> What to produce
Look in the material below for the line holding "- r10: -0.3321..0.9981". Set it down exactly, with each later line up to and including the line holding "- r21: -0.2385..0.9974".
*** Data shown Section Begins ***
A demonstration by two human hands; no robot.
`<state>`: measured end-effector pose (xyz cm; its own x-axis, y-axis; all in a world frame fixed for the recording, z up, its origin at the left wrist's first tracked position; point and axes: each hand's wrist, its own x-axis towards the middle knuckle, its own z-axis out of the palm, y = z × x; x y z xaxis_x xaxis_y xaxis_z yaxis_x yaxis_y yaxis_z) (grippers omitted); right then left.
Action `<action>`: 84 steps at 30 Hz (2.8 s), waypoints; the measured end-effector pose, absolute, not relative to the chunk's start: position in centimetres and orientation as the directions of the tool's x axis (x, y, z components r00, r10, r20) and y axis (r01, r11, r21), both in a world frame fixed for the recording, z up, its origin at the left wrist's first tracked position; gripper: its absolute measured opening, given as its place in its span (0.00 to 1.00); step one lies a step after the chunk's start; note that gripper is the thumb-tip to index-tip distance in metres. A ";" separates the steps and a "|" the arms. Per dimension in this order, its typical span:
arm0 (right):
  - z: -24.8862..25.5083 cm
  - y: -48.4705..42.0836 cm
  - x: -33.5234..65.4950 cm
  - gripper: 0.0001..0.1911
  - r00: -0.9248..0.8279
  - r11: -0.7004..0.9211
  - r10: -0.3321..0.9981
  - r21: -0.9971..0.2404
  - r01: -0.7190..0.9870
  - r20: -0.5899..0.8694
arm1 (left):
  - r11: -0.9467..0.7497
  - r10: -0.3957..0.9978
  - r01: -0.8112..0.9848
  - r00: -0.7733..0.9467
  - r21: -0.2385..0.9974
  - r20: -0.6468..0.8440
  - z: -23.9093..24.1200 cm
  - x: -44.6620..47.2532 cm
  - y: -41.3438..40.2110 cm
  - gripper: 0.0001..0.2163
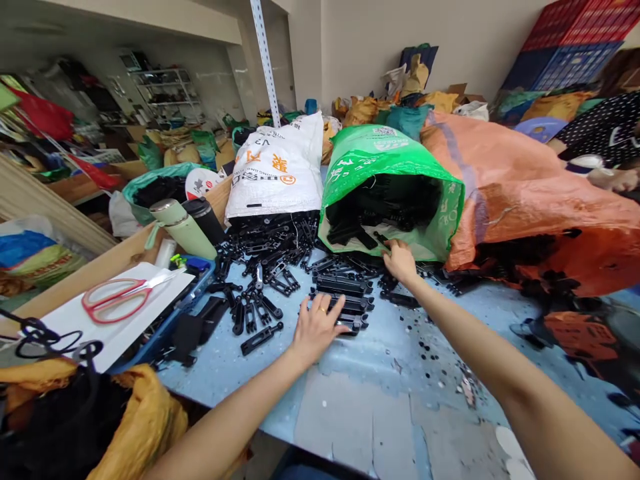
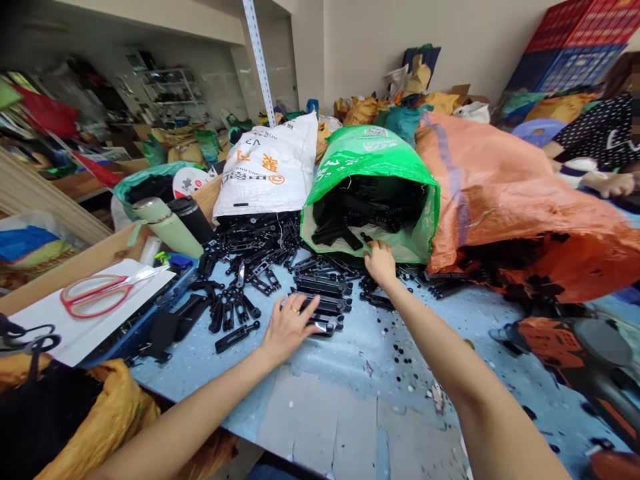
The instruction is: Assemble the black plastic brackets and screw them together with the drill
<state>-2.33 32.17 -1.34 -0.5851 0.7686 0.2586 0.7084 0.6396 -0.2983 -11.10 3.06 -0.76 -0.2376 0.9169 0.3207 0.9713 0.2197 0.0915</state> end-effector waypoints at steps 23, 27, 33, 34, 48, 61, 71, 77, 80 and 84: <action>-0.6 33.6 -3.8 0.24 -0.600 0.498 0.800 -0.566 0.657 0.006 | 0.228 0.837 -0.017 -0.508 0.974 -0.204 1.2 -10.4 -2.0 0.18; -0.6 28.4 5.3 0.25 -0.644 0.404 0.762 -0.726 0.556 -0.069 | 0.194 0.812 -0.142 -0.531 0.971 -0.240 0.6 -9.9 -2.9 0.18; -0.4 17.3 16.3 0.23 -0.812 0.245 0.538 -0.880 0.408 -0.226 | 0.154 0.845 -0.141 -0.494 0.978 -0.204 0.7 -7.7 -4.1 0.18; -0.1 15.7 17.0 0.24 -0.843 0.354 0.492 -0.834 0.423 -0.219 | 0.162 0.850 -0.118 -0.487 0.980 -0.199 0.6 -7.3 -4.2 0.19; -0.9 7.6 10.8 0.22 -0.834 0.833 0.538 -0.229 0.504 0.123 | 0.142 0.779 -0.006 -0.616 0.990 -0.116 0.8 -3.0 -4.5 0.24; 0.7 6.9 8.5 0.31 -0.777 -0.093 0.611 -0.988 0.119 -0.151 | 0.095 0.836 0.323 -0.539 0.942 0.100 1.8 -2.2 -4.7 0.18; 1.5 5.6 8.9 0.22 -0.725 0.346 0.637 -0.938 -0.034 0.261 | -0.019 0.628 0.453 -0.688 0.891 0.363 2.0 0.7 -3.7 0.17; 1.1 4.5 8.9 0.24 -0.703 0.478 0.617 -0.878 -0.021 0.353 | -0.127 0.696 0.552 -0.543 0.824 0.470 2.1 -0.5 -3.0 0.16; 0.5 4.6 8.8 0.24 -0.692 0.507 0.634 -0.861 0.035 0.345 | -0.074 0.674 0.529 -0.599 0.846 0.433 1.0 -0.2 -2.8 0.16; 0.3 8.2 8.7 0.23 -0.846 0.622 0.491 -0.763 0.174 0.207 | 0.138 0.660 0.385 -0.723 0.912 0.205 -1.4 0.8 -3.3 0.18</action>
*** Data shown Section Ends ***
> Answer for this exercise
  - r10: -0.3321..0.9981
  - r21: -0.9971..0.2404
  - r01: -0.7190..0.9870
  - r20: -0.5899..0.8694
arm1 (left):
  - r11: -0.9467..0.7497
  - r10: -0.3957..0.9978
  - r01: -0.8112..0.9848
  - r00: -0.7733..0.9467
  - r21: -0.2385..0.9974

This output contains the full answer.